▸ **Problem to solve**
Up to and including the line with "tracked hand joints", please reproduce the lines below exactly, beginning with the first.

[Stored entries]
--------------------------------------------------

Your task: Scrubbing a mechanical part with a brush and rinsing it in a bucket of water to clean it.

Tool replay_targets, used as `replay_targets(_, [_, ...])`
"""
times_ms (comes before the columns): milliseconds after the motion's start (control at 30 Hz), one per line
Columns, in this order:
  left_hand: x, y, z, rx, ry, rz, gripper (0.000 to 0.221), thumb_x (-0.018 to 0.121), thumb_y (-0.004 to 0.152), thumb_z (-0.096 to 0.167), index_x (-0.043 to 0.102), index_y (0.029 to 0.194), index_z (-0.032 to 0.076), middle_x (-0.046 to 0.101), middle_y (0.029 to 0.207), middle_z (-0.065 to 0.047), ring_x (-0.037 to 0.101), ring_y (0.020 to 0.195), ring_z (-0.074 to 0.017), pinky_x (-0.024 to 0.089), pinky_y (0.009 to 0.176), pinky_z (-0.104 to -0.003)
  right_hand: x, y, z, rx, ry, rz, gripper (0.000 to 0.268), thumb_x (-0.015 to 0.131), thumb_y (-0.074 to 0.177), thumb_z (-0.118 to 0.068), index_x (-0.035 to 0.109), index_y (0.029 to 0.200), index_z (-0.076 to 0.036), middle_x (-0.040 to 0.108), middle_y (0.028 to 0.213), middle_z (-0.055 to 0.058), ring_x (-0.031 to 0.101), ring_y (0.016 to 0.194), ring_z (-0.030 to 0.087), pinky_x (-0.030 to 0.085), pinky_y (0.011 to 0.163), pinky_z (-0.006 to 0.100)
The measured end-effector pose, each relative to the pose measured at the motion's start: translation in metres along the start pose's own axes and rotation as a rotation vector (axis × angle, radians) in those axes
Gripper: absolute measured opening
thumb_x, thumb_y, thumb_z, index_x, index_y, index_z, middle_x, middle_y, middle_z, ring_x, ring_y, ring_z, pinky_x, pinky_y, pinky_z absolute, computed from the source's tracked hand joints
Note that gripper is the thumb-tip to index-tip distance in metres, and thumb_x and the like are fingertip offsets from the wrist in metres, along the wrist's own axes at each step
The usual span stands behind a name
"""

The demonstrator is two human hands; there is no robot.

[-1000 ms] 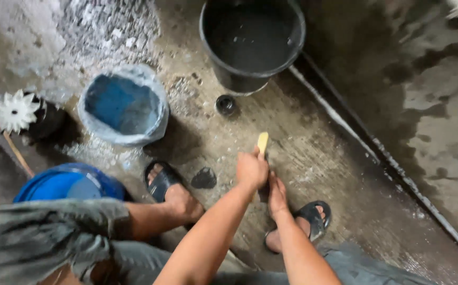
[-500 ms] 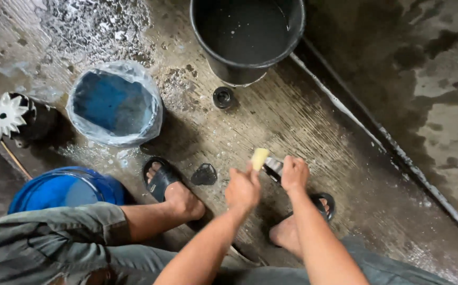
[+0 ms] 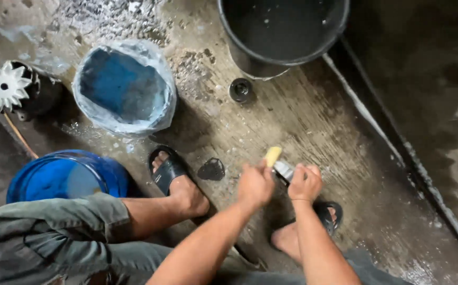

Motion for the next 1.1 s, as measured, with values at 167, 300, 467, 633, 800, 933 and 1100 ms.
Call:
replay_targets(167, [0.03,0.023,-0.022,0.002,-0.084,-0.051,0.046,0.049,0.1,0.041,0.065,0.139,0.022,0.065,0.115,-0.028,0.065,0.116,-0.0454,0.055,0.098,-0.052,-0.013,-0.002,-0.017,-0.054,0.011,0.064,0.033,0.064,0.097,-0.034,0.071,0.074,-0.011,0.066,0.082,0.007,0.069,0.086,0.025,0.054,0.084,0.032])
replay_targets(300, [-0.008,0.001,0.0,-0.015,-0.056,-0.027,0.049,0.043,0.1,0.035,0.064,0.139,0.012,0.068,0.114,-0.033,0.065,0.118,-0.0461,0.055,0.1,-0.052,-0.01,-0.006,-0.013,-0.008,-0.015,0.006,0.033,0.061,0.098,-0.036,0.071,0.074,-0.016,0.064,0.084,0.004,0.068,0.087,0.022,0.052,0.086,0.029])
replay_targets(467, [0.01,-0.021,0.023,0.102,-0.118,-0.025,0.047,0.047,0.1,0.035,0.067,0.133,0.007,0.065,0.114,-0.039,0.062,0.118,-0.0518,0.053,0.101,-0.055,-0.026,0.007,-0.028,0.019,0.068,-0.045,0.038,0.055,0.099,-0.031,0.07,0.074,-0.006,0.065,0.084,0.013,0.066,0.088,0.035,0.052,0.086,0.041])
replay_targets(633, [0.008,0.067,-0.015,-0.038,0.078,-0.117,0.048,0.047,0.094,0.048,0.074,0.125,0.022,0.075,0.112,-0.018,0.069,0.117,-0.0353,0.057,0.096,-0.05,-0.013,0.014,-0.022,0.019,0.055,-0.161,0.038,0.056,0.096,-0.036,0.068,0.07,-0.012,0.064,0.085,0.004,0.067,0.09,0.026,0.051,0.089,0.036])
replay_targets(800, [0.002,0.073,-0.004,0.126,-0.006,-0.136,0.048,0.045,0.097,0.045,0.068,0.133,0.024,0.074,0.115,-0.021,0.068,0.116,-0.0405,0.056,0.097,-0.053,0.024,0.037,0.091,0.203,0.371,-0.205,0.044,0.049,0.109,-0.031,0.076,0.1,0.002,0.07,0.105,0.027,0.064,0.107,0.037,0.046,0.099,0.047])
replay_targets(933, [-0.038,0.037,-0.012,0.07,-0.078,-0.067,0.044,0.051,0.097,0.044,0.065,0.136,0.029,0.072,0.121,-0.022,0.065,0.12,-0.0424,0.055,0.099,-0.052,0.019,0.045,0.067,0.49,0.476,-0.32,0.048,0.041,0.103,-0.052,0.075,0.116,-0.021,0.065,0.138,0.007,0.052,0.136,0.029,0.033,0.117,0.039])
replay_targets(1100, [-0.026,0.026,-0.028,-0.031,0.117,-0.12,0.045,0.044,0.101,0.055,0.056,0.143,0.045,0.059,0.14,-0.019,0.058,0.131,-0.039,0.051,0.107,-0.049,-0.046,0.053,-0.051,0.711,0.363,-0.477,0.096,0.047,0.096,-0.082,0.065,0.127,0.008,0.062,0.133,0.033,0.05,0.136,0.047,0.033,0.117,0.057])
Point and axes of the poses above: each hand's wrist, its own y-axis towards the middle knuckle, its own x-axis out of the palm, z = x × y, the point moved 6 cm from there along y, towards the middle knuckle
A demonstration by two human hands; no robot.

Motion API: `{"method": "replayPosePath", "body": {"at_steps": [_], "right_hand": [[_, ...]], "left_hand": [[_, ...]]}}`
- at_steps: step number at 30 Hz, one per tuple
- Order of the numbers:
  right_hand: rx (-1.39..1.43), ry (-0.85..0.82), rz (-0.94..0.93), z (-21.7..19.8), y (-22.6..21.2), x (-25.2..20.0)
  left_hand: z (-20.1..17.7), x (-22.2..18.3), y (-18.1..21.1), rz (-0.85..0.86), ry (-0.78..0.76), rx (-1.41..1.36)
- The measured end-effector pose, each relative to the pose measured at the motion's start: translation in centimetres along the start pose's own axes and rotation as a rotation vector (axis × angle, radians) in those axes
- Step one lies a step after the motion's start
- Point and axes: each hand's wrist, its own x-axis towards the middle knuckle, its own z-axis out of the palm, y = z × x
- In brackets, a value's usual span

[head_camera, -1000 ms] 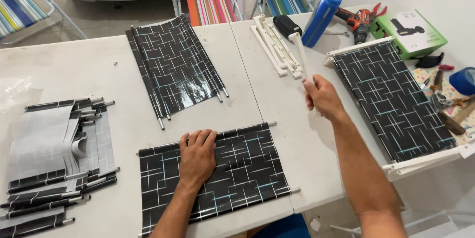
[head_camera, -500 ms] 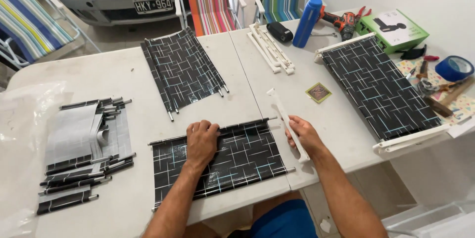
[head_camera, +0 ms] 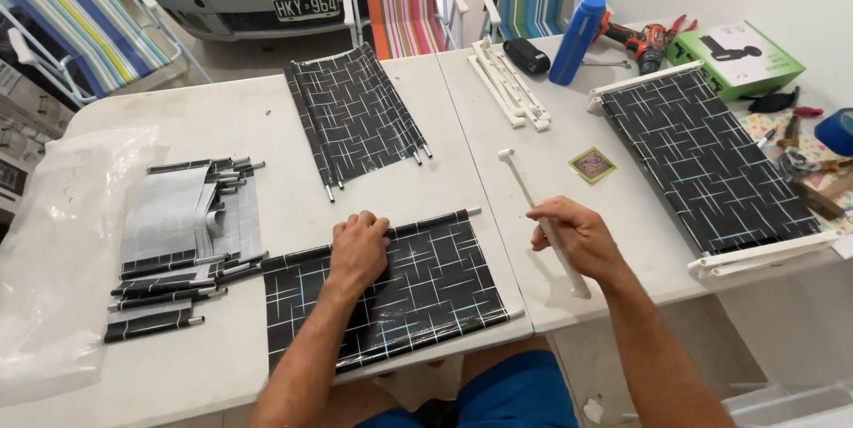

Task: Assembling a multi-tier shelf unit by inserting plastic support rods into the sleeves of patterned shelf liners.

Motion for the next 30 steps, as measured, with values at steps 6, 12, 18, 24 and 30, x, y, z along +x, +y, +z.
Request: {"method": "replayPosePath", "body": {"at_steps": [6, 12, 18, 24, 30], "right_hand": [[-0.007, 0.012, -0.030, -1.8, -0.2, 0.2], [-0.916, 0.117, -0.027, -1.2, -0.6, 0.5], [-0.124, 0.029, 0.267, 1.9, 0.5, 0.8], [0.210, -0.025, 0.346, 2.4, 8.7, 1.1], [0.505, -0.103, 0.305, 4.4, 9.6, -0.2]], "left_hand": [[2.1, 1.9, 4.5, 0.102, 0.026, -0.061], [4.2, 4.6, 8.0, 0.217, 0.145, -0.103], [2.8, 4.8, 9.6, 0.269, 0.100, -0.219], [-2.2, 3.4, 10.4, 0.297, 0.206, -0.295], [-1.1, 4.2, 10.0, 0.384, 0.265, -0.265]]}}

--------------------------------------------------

▸ **Output for this exercise**
Your task: Scrubbing a mechanical part with a brush and rinsing it in a bucket of water to clean it.

Tool replay_targets, used as `replay_targets(_, [_, ...])`
"""
times_ms (comes before the columns): milliseconds after the motion's start (control at 30 Hz), one per line
Columns, in this order:
  left_hand: x, y, z, rx, ry, rz, gripper (0.000 to 0.221), thumb_x (-0.018 to 0.121), thumb_y (-0.004 to 0.152), thumb_z (-0.096 to 0.167), index_x (-0.043 to 0.102), index_y (0.029 to 0.194), index_z (-0.032 to 0.076), middle_x (-0.046 to 0.101), middle_y (0.029 to 0.207), middle_z (-0.065 to 0.047), ring_x (-0.037 to 0.101), ring_y (0.020 to 0.195), ring_z (-0.074 to 0.017), pinky_x (-0.024 to 0.089), pinky_y (0.009 to 0.176), pinky_z (-0.104 to -0.003)
  right_hand: x, y, z, rx, ry, rz, gripper (0.000 to 0.268), thumb_x (-0.015 to 0.131), thumb_y (-0.074 to 0.177), thumb_z (-0.118 to 0.068), index_x (-0.035 to 0.109), index_y (0.029 to 0.200), index_z (-0.076 to 0.036), middle_x (-0.040 to 0.108), middle_y (0.028 to 0.213), middle_z (-0.055 to 0.058), ring_x (-0.031 to 0.101), ring_y (0.016 to 0.194), ring_z (-0.030 to 0.087), pinky_x (-0.030 to 0.085), pinky_y (0.011 to 0.163), pinky_z (-0.006 to 0.100)
The measured end-effector pose, each relative to the pose measured at the motion's start: translation in metres along the start pose's own axes and rotation as a rotation vector (axis × angle, radians) in those axes
Gripper: absolute measured opening
thumb_x, thumb_y, thumb_z, index_x, index_y, index_z, middle_x, middle_y, middle_z, ring_x, ring_y, ring_z, pinky_x, pinky_y, pinky_z absolute, computed from the source's tracked hand joints

The exercise has been answered, and the work is done.